§ **DIRECTIONS**: From the listing that follows, output everything exactly except the pictures.

§ §

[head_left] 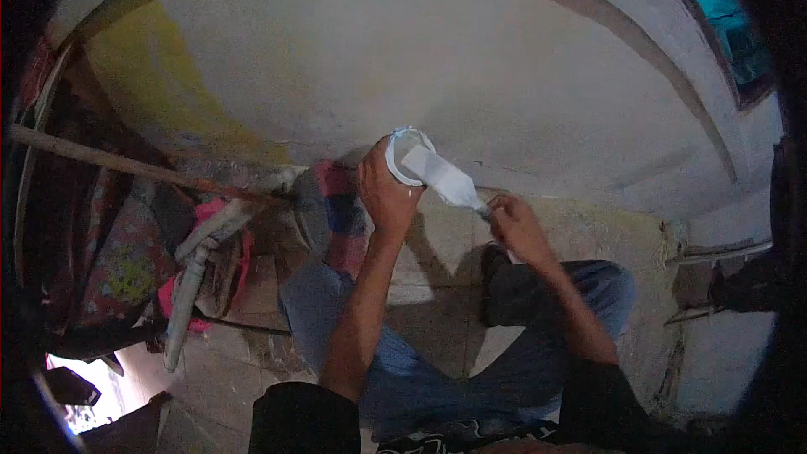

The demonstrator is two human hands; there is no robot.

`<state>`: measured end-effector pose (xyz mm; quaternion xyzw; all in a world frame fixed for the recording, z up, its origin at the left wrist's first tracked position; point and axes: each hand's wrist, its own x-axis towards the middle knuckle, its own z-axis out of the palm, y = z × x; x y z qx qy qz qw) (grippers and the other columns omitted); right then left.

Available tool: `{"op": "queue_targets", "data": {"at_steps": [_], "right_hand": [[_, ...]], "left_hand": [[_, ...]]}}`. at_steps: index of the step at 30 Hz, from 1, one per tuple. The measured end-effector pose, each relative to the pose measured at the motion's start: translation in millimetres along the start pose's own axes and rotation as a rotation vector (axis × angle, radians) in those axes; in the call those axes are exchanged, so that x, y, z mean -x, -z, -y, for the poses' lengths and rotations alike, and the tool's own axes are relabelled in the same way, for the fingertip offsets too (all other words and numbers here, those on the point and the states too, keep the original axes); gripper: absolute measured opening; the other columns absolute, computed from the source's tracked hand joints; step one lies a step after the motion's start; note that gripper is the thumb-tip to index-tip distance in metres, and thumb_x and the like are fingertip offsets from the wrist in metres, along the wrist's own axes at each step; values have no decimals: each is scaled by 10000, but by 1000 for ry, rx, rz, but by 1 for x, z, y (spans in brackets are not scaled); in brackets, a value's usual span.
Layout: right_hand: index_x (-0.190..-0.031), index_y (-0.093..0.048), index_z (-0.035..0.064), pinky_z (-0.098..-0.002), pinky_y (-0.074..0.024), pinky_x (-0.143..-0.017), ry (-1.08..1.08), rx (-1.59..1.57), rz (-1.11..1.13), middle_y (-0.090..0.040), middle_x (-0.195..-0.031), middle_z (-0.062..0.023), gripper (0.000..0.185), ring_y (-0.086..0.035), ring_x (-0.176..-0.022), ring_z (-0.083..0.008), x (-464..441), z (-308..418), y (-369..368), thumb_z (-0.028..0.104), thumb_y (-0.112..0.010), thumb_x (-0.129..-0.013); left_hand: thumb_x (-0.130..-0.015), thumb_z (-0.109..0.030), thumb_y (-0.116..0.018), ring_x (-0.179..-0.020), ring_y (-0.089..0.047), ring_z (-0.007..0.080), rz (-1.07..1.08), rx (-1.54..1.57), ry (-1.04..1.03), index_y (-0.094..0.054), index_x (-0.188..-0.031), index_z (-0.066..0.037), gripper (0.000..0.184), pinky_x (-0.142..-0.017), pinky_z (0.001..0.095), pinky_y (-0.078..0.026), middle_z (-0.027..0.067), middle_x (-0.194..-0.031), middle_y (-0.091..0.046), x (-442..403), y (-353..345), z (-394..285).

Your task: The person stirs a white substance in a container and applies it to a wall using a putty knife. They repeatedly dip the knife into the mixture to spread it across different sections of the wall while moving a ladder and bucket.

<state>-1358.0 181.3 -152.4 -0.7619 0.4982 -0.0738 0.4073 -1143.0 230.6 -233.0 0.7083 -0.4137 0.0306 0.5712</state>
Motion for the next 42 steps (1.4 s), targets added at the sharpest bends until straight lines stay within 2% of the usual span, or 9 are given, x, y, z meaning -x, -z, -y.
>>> {"op": "queue_targets", "data": {"at_steps": [8, 12, 19, 23, 25, 28, 35, 38, 42], "right_hand": [[-1028, -545, -3, -272, -401, -487, 75, -638, -248, -522, -675, -25, 183, -495, -574, -96, 25, -18, -70, 152, -488, -950], [-1008, -535, 3, -260, -386, -445, 460, -809, -461, -533, -687, -40, 140, -492, -534, -98, -2, 15, -38, 122, -499, -943], [-996, -526, 41, -246, -365, -401, 476, -931, -600, -550, -666, -33, 133, -465, -472, -95, -62, 27, -29, 170, -511, -966], [-978, -509, 41, -256, -361, -396, 230, -917, -572, -535, -663, -29, 106, -458, -468, -100, -83, -58, -97, 146, -510, -960], [-966, -500, 43, -252, -343, -397, -88, -853, -534, -492, -639, -5, 109, -434, -470, -90, -78, -91, -124, 152, -501, -961], [-954, -501, 44, -247, -343, -399, -109, -840, -512, -478, -628, 3, 123, -432, -470, -84, -59, -100, -131, 166, -502, -963], [-1029, -527, 23, -230, -346, -386, 393, -967, -804, -550, -663, -20, 216, -449, -472, -68, -22, 20, -39, 215, -579, -945], [-1058, -543, 10, -229, -411, -473, 471, -909, -716, -534, -685, -3, 224, -490, -560, -72, -23, 54, 3, 213, -550, -965], [-989, -553, 16, -246, -375, -396, 339, -930, -773, -554, -659, -27, 207, -481, -491, -83, -62, 34, -14, 219, -568, -953]], "left_hand": [[-555, -99, -861, -1124, -523, 381, 10, 84, 103, -461, -1282, -54, 831, -962, 477, -403, 176, -1205, -560, 5, -16, 7], [-540, -81, -870, -1118, -536, 374, 67, 197, 199, -474, -1259, -49, 822, -954, 463, -419, 170, -1189, -573, 8, -18, 11], [-513, -62, -877, -1079, -566, 362, 86, 228, 151, -491, -1229, -50, 813, -934, 451, -436, 156, -1161, -595, -1, -10, 10], [-514, -54, -870, -1064, -583, 349, 75, 227, 125, -498, -1229, -53, 805, -922, 441, -450, 157, -1145, -602, 2, -13, 14], [-514, -52, -868, -1070, -585, 345, 63, 210, 105, -503, -1226, -51, 800, -925, 441, -452, 159, -1145, -603, 2, -13, 17], [-557, -86, -872, -1122, -573, 322, 125, 197, 160, -474, -1251, -39, 801, -968, 402, -430, 169, -1184, -588, 1, -13, 14], [-546, -95, -874, -1111, -568, 343, 63, 153, 138, -482, -1244, -40, 802, -952, 419, -433, 169, -1170, -592, 3, -15, 9], [-517, -87, -879, -1110, -561, 365, 72, 142, 148, -489, -1231, -44, 815, -941, 430, -433, 171, -1162, -597, 4, -12, 4], [-520, -91, -882, -1101, -569, 359, 101, 161, 125, -476, -1246, -54, 833, -932, 437, -439, 168, -1164, -599, -1, -8, -2]]}}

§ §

§ **RESPONSE AREA**:
[head_left] 

The demonstrator is two human hands; there is no robot.

`<state>`: measured end-effector pose (xyz mm; quaternion xyzw; all in a world frame fixed for the recording, z up, its origin at the left wrist's first tracked position; point and axes: each hand's wrist, its own x-axis towards the middle knuckle, its own z-axis out of the palm, y = z × x; x y z qx qy qz qw) (grippers and the other columns omitted); right then left.

Available tool: `{"op": "queue_targets", "data": {"at_steps": [_], "right_hand": [[_, ...]], "left_hand": [[_, ...]]}}`. at_steps: index of the step at 30 Hz, from 1, one per tuple. The measured end-effector pose, each relative to the pose measured at the motion's start: translation in millimetres along the start pose's own axes and rotation as a rotation vector (axis × angle, radians) in those axes; in the call those axes are exchanged, so that x, y, z mean -x, -z, -y, for the poses' lengths and rotations alike, and the tool's own axes are relabelled in the same way, for the fingertip offsets too (all other words and numbers here, those on the point and the states too, keep the original axes); gripper: absolute measured opening; the other columns absolute, computed from the source's tracked hand joints; step one lies a step after the motion's start; note that gripper is the thumb-tip to index-tip distance in metres, and thumb_x and the like are fingertip offsets from the wrist in metres, along the wrist's own axes at each step; values have no decimals: each is scaled by 10000, but by 1000 for ry, rx, rz, but by 1 for x, z, y (spans in brackets are not scaled); in brackets, a value's usual span.
Layout: right_hand: index_x (-0.190..-0.031), index_y (-0.093..0.048), index_z (-0.035..0.064), pinky_z (-0.098..-0.002), pinky_y (-0.074..0.024), pinky_x (-0.143..-0.017), ry (-1.08..1.08), rx (-1.59..1.57), rz (-1.11..1.13), middle_y (-0.090..0.040), middle_x (-0.195..-0.031), middle_z (-0.062..0.023), gripper (0.000..0.185), ring_y (-0.086..0.035), ring_x (-0.176..-0.022), ring_z (-0.083..0.008), x (-464..441), z (-308..418), y (-369..368), thumb_z (-0.028..0.104), thumb_y (-0.112..0.010), thumb_x (-0.129..-0.013); left_hand: thumb_x (-0.130..-0.015), thumb_z (-0.109..0.030), thumb_y (-0.116..0.018), ring_x (-0.179..-0.020), ring_y (-0.089..0.047), ring_z (-0.007..0.080), rz (-1.07..1.08), rx (-1.54..1.57), ry (-1.04..1.03), index_y (-0.094..0.054), index_x (-0.188..-0.031), index_z (-0.066..0.037), gripper (0.000..0.184), pinky_x (-0.142..-0.017), pinky_z (0.001..0.095), pinky_y (-0.078..0.026), middle_z (-0.027..0.067), middle_x (-0.194..-0.031), middle_y (-0.091..0.046), x (-442..403), y (-353..345), z (-394..285).

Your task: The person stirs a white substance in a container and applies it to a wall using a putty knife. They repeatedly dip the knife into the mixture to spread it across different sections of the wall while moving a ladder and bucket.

<state>-1358.0 181.3 -152.4 -0.7619 0.4982 -0.0738 0.4073 -1143.0 230.6 -233.0 0.7083 -0.4137 0.0306 0.5712</state>
Motion for the next 42 steps (1.4 s), targets added at the sharpest bends until straight lines stay within 2% of the usual span, or 9 are given, x, y, z meaning -x, -z, -y.
>>> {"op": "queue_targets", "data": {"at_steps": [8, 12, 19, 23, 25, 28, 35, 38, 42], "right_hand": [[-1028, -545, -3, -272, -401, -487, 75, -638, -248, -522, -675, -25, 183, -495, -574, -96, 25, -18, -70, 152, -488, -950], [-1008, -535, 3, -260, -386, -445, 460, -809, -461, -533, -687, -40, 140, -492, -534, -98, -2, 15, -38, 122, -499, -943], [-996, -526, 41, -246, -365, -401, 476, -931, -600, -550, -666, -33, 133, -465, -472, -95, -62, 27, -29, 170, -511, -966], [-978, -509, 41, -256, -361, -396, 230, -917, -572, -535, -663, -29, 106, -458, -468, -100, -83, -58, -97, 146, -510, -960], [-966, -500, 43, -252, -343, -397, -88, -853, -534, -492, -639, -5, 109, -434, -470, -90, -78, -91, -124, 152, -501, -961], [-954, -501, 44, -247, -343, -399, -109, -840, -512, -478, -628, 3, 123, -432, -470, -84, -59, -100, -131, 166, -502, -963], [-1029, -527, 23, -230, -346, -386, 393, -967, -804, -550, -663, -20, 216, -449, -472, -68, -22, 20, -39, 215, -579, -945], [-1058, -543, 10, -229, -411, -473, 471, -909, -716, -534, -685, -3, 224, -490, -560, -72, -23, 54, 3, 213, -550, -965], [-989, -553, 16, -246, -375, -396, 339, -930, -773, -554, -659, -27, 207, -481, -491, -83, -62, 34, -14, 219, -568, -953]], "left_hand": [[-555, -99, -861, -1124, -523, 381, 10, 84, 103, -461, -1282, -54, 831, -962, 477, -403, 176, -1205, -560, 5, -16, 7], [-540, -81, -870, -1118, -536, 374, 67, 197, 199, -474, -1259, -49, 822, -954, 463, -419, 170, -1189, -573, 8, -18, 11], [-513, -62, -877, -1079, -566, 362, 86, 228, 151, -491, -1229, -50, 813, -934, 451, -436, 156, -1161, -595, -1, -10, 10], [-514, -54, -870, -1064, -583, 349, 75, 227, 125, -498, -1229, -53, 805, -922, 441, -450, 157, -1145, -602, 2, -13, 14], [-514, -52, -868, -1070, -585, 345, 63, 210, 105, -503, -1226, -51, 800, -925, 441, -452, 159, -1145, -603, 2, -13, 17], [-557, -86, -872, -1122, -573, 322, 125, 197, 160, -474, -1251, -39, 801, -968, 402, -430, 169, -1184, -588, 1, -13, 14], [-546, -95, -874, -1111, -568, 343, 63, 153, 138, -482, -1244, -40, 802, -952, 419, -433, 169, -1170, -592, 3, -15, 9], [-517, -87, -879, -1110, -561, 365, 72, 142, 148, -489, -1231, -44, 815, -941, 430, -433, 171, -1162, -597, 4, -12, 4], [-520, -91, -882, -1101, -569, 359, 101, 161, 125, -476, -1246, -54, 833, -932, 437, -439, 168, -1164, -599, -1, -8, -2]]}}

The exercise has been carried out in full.